I just got certified last April and I did not use a wetsuit or a skin and I felt fine but everybody else on all 5 days of diving were wearing wetsuits. I was to ashamed to ask but if you dont get cold is there a valid reason to wear a wetsuit or skin. I am leaving for Cozumel in 5 days for 4 more days of diving.

Thanks in advance for you advice!
 
Sure, two easy ones:

1) Stings, scrapes...Lots of things that you can accidently come into very gentle contact with can cause a really major reaction. For instance there's a fair amount of fire coral around Coz. Its not called fire coral because of its color:wink: So...just how perfect are your boyancy skills in serious current?

2) You are probably using more calories than you think staying warm. A wet suit even in warm water may drop your air consumption and increase your bottom time.

Kent
 
Hypothermia, even in warm water, is a risk.
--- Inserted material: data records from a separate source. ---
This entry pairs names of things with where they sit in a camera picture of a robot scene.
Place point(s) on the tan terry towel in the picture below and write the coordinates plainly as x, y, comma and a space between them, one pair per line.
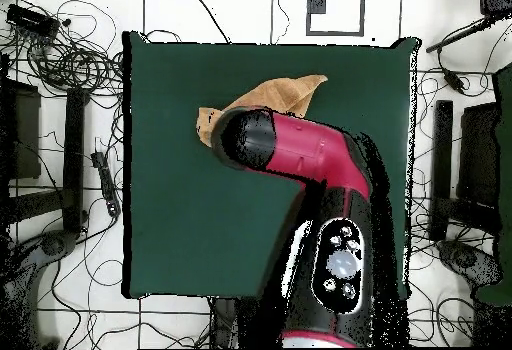
280, 94

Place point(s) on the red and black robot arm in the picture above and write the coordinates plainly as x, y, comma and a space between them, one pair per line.
312, 150

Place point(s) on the dark flat panel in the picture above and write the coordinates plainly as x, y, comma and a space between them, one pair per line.
26, 134
480, 154

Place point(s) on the dark green table cloth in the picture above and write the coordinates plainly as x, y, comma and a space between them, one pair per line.
180, 206

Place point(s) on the black power strip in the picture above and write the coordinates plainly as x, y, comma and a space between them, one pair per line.
106, 184

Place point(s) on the black stand bar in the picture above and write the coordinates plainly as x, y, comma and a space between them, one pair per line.
74, 158
442, 166

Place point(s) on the black power adapter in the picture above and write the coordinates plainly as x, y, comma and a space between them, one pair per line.
454, 81

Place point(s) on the black rod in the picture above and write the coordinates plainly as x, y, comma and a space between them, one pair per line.
460, 35

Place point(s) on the dark green hanging cloth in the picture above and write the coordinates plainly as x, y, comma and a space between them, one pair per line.
506, 166

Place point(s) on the black hub box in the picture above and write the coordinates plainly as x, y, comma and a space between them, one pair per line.
30, 20

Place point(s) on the black device box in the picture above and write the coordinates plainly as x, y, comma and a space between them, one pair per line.
496, 0

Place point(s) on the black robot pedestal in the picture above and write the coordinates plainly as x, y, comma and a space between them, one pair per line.
224, 322

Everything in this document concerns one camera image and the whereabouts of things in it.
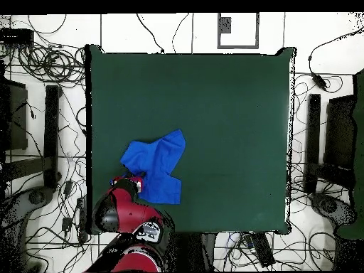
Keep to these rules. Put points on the blue shirt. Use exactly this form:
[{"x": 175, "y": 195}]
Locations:
[{"x": 156, "y": 165}]

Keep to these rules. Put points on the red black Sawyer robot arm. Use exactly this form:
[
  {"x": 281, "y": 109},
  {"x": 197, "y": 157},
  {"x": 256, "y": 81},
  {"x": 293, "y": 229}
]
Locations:
[{"x": 125, "y": 210}]

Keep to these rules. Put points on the flat black device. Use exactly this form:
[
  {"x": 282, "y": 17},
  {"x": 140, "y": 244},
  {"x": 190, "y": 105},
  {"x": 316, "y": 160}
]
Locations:
[{"x": 15, "y": 36}]

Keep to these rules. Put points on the narrow black power strip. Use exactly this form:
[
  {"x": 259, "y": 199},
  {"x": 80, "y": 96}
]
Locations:
[{"x": 82, "y": 219}]

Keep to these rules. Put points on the small black plug adapter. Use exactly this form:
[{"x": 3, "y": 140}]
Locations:
[{"x": 66, "y": 224}]

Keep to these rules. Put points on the black stand bar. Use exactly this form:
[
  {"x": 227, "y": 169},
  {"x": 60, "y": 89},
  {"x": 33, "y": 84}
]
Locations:
[
  {"x": 313, "y": 136},
  {"x": 51, "y": 136}
]

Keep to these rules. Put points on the dark green table cloth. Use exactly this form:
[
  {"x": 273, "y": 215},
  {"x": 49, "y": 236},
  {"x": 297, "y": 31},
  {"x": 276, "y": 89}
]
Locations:
[{"x": 227, "y": 113}]

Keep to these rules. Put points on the black box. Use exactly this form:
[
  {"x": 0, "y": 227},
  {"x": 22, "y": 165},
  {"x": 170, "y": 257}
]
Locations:
[
  {"x": 339, "y": 133},
  {"x": 17, "y": 119}
]

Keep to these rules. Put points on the small grey square plate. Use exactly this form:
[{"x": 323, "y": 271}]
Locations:
[{"x": 225, "y": 25}]

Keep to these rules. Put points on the black power adapter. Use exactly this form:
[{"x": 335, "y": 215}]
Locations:
[{"x": 319, "y": 81}]

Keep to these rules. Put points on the green cloth sheet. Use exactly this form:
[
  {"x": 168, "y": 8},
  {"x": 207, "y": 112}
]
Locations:
[{"x": 359, "y": 142}]

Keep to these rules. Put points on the grey square floor frame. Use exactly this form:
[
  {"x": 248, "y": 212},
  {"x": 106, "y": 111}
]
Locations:
[{"x": 238, "y": 46}]

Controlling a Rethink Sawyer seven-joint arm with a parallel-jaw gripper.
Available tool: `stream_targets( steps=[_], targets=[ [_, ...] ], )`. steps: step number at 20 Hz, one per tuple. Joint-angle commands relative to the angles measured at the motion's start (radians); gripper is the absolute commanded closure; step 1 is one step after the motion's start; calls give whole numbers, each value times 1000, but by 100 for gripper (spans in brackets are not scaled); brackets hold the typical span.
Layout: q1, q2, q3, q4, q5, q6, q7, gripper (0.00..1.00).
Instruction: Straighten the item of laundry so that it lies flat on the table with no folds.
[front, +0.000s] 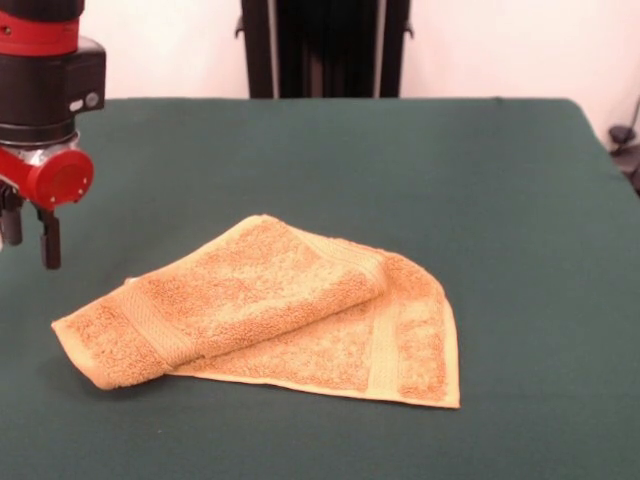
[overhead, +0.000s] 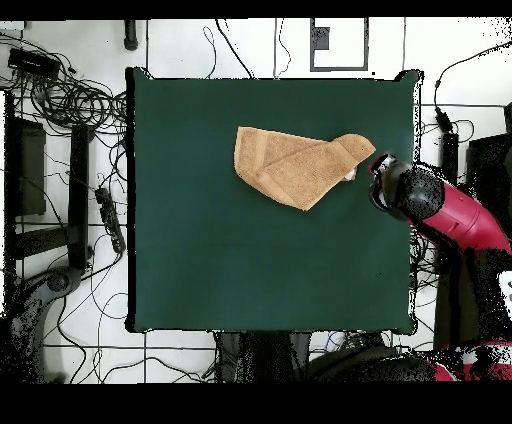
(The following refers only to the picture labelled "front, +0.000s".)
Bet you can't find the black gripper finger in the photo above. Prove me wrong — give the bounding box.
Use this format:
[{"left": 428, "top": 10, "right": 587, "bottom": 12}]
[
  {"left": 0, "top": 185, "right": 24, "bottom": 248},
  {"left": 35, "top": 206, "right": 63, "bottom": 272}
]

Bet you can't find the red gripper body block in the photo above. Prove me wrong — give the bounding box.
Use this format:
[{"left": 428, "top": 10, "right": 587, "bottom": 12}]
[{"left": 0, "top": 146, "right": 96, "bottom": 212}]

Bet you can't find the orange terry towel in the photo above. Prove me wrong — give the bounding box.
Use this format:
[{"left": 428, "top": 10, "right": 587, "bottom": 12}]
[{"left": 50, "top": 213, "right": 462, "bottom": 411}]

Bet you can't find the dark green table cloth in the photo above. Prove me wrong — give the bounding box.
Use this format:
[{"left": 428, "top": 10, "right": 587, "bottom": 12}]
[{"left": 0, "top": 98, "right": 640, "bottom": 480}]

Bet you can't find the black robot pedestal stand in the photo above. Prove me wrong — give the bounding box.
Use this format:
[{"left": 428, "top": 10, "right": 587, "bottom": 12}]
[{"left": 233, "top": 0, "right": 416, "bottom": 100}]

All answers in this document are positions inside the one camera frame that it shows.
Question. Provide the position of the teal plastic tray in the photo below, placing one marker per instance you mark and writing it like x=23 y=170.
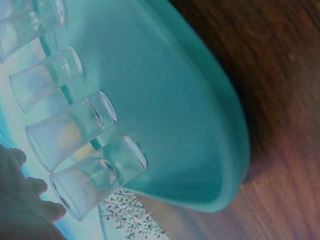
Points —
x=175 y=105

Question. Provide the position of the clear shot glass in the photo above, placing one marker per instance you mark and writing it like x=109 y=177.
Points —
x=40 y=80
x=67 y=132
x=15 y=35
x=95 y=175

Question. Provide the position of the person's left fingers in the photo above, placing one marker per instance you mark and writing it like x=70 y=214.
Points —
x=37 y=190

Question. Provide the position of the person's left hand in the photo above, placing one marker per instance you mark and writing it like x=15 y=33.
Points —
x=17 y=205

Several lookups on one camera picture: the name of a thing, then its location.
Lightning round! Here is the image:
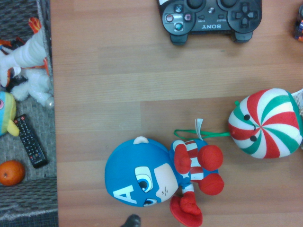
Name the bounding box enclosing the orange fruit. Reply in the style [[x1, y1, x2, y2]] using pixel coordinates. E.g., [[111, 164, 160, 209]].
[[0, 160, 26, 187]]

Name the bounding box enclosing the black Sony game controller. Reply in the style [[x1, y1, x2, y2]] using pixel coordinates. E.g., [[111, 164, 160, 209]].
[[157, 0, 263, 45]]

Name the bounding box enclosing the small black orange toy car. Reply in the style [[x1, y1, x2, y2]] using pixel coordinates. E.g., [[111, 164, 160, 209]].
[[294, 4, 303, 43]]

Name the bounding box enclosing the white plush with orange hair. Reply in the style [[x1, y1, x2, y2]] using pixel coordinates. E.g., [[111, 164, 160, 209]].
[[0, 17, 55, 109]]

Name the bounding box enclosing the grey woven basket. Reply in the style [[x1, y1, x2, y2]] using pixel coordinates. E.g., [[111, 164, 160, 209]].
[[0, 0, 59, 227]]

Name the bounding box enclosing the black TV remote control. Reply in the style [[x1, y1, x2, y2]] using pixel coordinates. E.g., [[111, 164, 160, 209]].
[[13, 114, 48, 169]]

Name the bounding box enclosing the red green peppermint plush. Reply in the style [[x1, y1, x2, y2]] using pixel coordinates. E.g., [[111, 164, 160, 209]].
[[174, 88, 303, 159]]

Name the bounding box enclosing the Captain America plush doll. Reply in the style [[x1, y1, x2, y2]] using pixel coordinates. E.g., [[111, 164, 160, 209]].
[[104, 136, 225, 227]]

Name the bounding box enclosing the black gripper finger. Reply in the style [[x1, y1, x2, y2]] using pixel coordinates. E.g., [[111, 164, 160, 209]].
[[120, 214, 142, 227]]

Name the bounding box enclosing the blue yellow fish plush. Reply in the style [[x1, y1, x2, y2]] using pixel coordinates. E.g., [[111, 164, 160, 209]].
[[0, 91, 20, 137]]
Any time you are in water less than your body temp you are loosing heat, and enough heat loss (like a week long trip) can create problems.
 
Can you elaborate on what kind of problems. The stings and coral are something that I did not take into account and we did not do any drift dives so I am not sure how my bouyancy control would be on a drift dive. I do remember that I was extremley hungry after diving and my air consumption was horrible. From what you guys said just more bottom time alone warrants a wetsuit. The guys at the dive shop where I got certified told me about a suit thats between a skin and wetsuit. It was around 1 mill and was made out of titanuim and he said had very good thermal qualities.

Ideas?
 
"Any time you are in water less than your body temp you are loosing heat"

We need to loose heat to avoid becoming overheated. Heat exhaustion and heat stroke are just as dangerous as hypothermia. While we will become overheated in 80° F air and chilled in 80° F water, it simply isn't true that we need body temperature water to avoid hypothermia. Water temps in the upper 80's require extreme exposure to cause problems. I have actually exited the water (Gulf of Mexico in the summer) because I was getting overheated with no exposure suit.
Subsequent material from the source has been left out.